Heidfeld: "Ich habe mich einige Male mit ihm getroffen. Wir kommen gut miteinander zurecht. Nach der Vertragsunterzeichnung waren natürlich die Ingenieure meine wichtigsten Ansprechpartner. Ich werde aber mit Eddie regelmäßig telefonieren."

"Peter Sauber ist kein Weichei"

Frage: "Worin unterscheidet er sich von ihrem bisherigen Teamchef Peter Sauber?"
Heidfeld: "Eddie und Peter sind extrem unterschiedliche Typen. Trotzdem denke ich, dass jeder, der in der Formel 1 als Teamchef arbeitet, einen harten Charakter hat und auch haben muss. Ich bin jetzt drei Jahre bei Peter gefahren und habe mich immer sehr gut mit ihm verstanden. Aber es ist nicht so wie einige Leute vielleicht denken, dass er ein Weichei sei. Dann hätte er es in der Formel 1 nicht so weit gebracht."

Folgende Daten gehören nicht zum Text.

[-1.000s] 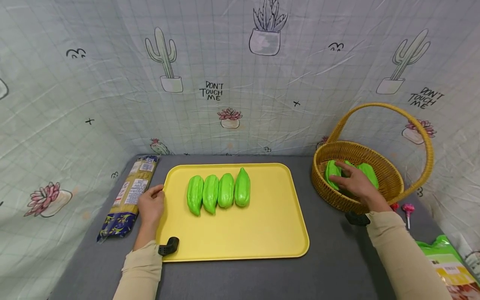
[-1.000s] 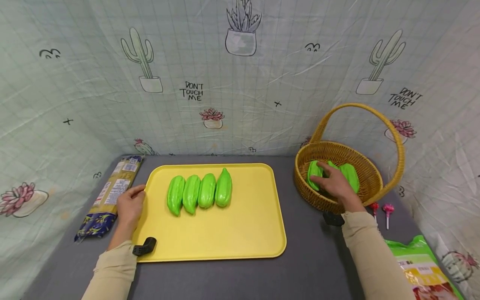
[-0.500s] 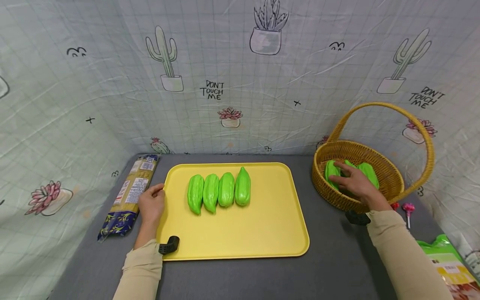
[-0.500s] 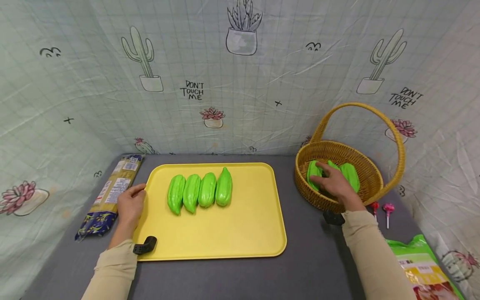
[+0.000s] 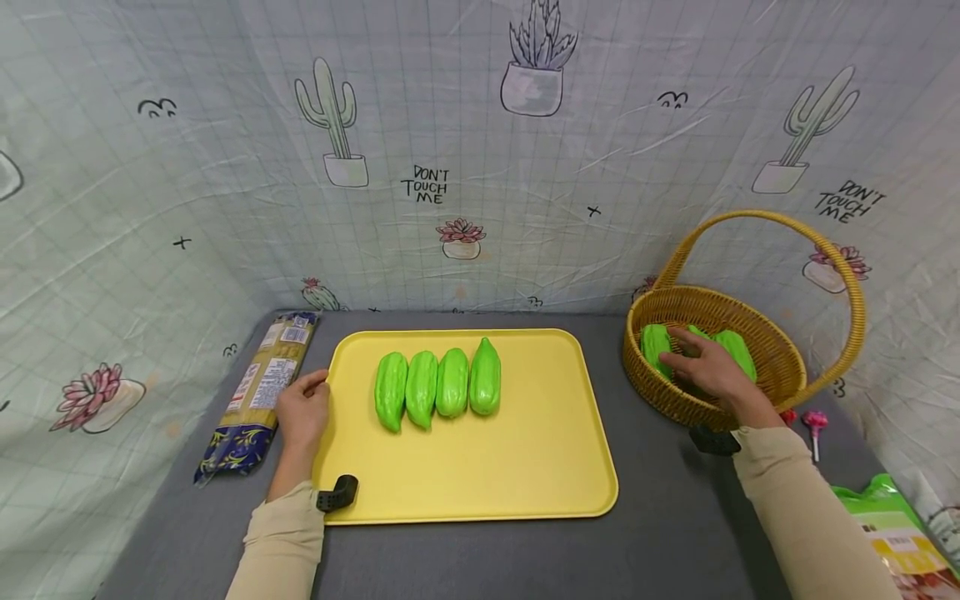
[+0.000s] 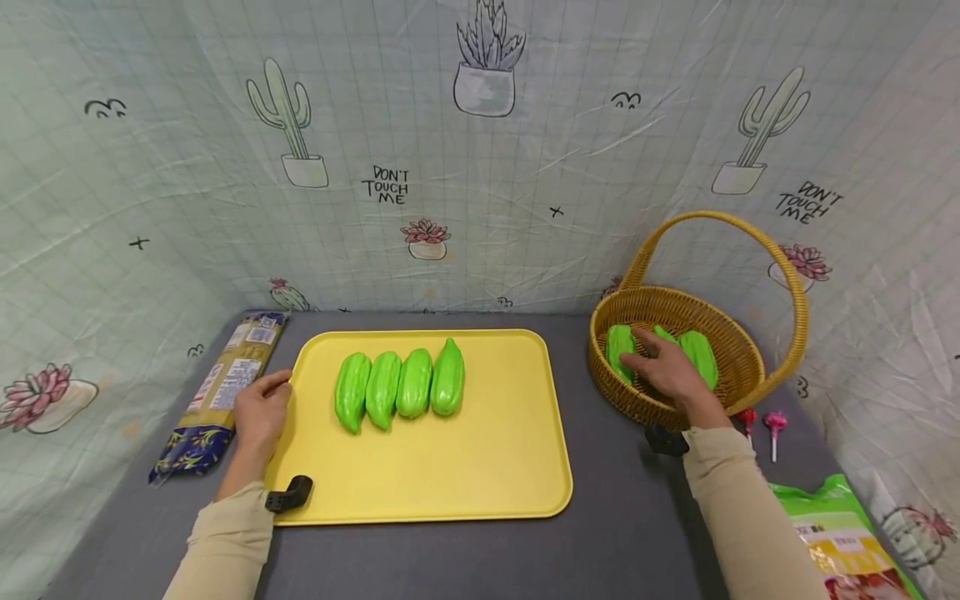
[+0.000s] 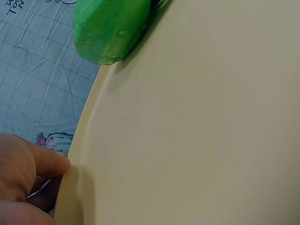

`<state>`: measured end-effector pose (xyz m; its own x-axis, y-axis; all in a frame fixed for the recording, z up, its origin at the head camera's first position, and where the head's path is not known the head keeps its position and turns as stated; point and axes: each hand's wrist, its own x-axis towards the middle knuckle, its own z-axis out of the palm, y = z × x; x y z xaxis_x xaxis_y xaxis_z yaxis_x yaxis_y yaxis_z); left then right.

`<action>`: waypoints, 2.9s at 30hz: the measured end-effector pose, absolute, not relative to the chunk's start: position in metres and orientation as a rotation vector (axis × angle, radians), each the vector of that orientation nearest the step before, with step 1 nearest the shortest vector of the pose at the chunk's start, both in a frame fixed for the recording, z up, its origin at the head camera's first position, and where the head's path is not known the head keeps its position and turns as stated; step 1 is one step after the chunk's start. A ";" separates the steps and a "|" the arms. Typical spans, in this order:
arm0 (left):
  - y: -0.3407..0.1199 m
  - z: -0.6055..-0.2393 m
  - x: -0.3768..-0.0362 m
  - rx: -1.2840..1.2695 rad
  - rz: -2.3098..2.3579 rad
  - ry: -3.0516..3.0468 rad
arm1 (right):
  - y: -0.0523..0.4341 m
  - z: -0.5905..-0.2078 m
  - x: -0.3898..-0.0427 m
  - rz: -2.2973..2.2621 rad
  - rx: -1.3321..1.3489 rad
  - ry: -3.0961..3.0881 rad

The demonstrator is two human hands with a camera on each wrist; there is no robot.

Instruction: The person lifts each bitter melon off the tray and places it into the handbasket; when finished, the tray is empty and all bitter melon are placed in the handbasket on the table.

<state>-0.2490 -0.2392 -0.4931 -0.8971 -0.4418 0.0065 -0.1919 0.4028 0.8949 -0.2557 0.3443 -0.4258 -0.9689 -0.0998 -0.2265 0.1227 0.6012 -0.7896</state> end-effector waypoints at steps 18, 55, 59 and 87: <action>-0.241 -0.495 -0.248 0.565 -1.496 -2.412 | 0.337 -0.413 -0.241 -1.362 0.067 2.846; -0.238 -0.492 -0.248 0.560 -1.526 -2.408 | 0.239 -0.413 -0.242 -1.376 -0.298 2.773; -0.238 -0.492 -0.249 0.565 -1.519 -2.404 | 0.231 -0.414 -0.243 -1.386 -0.334 2.749; -0.238 -0.492 -0.247 0.562 -1.534 -2.403 | 0.185 -0.436 -0.242 -1.388 -0.471 2.560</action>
<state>-0.2469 -0.2380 -0.4921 -0.8986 -0.4386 -0.0083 -0.1922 0.3767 0.9062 -0.2418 0.1848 -0.4356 -0.9312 -0.3642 -0.0158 -0.1854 0.5105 -0.8396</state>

Frage: "Ihre Verbindung zu Mercedes ist Geschichte. Wie beurteilen sie rückblickend die gemeinsame Zeit?"
Heidfeld: "Wie alles andere auch hat so ein langfristiger Vertrag Vor- und Nachteile. Mercedes hat mich schon in der Formel 3 unterstützt, das hat sehr geholfen. Früh durfte ich dann auch schon in der Formel 1 testen. So konnte ich auf mich aufmerksam machen. Bei meinem Sieg in der Formel 3000 fuhr ich ebenfalls mit der Unterstützung von Mercedes. Auf der anderen Seite wurden durch den Vertrag die Verhandlungen mit anderen Teams, als ich schon in der Formel 1, nicht unbedingt einfacher. Die Gefahr war immer, dass Mercedes irgendwann kommt und sagt 'Tschüss, der Nick fährt jetzt bei uns'."

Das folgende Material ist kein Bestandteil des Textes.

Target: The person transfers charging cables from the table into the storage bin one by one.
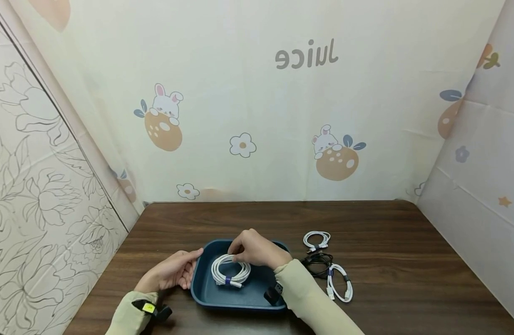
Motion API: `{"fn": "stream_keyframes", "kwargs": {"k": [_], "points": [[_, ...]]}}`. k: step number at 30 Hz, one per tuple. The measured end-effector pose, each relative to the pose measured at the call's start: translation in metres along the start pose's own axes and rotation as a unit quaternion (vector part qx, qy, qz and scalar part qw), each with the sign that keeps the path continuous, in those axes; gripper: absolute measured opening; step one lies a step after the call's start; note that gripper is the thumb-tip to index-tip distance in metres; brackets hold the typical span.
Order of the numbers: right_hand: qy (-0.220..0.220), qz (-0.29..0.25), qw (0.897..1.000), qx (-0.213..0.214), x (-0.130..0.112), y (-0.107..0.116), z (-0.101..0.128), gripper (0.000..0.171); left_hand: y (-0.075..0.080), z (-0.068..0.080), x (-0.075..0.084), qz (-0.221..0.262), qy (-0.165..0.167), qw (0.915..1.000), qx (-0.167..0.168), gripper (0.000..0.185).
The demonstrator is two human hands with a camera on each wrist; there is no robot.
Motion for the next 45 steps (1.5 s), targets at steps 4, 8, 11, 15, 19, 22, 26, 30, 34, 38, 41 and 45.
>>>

Frage: "Ich erspare Ihnen die Frage, ob Mercedes 2002 besser sie als Kimi Räikkönen hätte verpflichten sollen..."
Heidfeld: "Danke."

"Das wäre ein komisches Gefühl"

Frage: "...aber würden sie ihm den WM-Titel wirklich gönnen?"
Heidfeld: "Natürlich, wenn er ihn sich über die Saison hinweg verdient. Davon kann man ausgehen, wenn jemand den Titel gewinnt. Natürlich wäre es für mich ein komisches Gefühl, das mit anzusehen. Denn ich weiß, wie ich gegen ihn abgeschnitten habe, als wir gemeinsam bei Sauber gefahren sind. Es würde mir aber zeigen, dass ich es auch schaffen könnte."

Frage: "Daraus wird wohl zumindest 2004 noch nichts. Was für Ziele haben sie mit Jordan?"
Heidfeld: "Normalerweise werden wir nicht um Punkte mitfahren können, so lange vorne niemand ausfällt. Die Spitze wird leider noch enger zusammenrücken und Teams wie BAR zu den ersten vier Teams dazu stoßen. Dann sind die ersten zehn Plätze schon mal weg. Wir werden uns auf unsere eigene Leistung konzentrieren und versuchen, das Beste daraus zu machen. Ich will natürlich schon ab und zu punkten. Einfach wird das aber nicht, das weiß ich auch."